March 14, 2014 6:45 am • DAVE ZWEIFEL | The Capital Times editor emeritus |
Editor Emeritus Dave Zweifel has been with The Capital Times since he graduated from UW-Madison in 1962, serving as the paper's editor in chief from 1983 to 2008. He was president of the Wisconsin Freedom of Information Council for 15 years, served as a Pulitzer Prize judge in 2000 and 2001, and named to the Wisconsin Newspaper Hall of Fame in 2011. A native of New Glarus, Wis., where he grew up on a farm, he serves on several non-profit boards and is a military veteran, having served on active duty as a field artillery officer in the early 1960s and for 26 years in the Wisconsin Army National Guard where he retired as a colonel in 1993.

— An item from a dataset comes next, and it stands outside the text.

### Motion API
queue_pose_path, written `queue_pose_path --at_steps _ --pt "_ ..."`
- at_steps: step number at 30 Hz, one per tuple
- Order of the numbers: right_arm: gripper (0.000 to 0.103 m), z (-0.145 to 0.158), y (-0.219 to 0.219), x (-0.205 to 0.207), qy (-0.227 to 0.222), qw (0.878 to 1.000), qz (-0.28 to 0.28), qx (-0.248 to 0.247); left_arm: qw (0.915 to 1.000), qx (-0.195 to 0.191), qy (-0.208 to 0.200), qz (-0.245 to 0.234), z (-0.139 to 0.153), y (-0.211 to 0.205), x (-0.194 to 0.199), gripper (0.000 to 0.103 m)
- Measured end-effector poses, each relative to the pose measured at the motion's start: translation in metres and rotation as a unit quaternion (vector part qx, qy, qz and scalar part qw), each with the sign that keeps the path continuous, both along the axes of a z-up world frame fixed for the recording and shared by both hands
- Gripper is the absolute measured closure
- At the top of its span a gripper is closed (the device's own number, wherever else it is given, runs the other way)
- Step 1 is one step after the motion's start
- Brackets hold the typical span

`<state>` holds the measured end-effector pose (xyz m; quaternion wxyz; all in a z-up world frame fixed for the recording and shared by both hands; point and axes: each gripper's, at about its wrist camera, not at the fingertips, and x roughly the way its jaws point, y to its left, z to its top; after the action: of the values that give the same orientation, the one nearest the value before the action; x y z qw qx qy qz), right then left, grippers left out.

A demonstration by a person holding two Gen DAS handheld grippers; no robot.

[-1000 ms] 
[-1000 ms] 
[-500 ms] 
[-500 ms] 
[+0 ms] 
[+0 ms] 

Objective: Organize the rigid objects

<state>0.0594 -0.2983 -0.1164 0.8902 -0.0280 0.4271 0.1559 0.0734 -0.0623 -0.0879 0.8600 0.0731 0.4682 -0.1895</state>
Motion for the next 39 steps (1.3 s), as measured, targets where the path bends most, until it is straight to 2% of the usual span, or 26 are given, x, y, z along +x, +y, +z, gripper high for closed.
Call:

Ever so often in the summertime I'll hear a sickening thump at my second-story office window that signals once again the sad news that a bird mistook it for an opening.
Sometimes the bird falls to the ground below, stunned a bit, but survives, but more often they hit the window with such force that it's doomsday.
This isn't uncommon, I've learned. A recent study conducted by fellows at the Smithsonian Institution and the U.S. Fish and Wildlife Service has concluded that between 365 million and 988 million birds are likely killed in the United States each year as a result of collisions with buildings.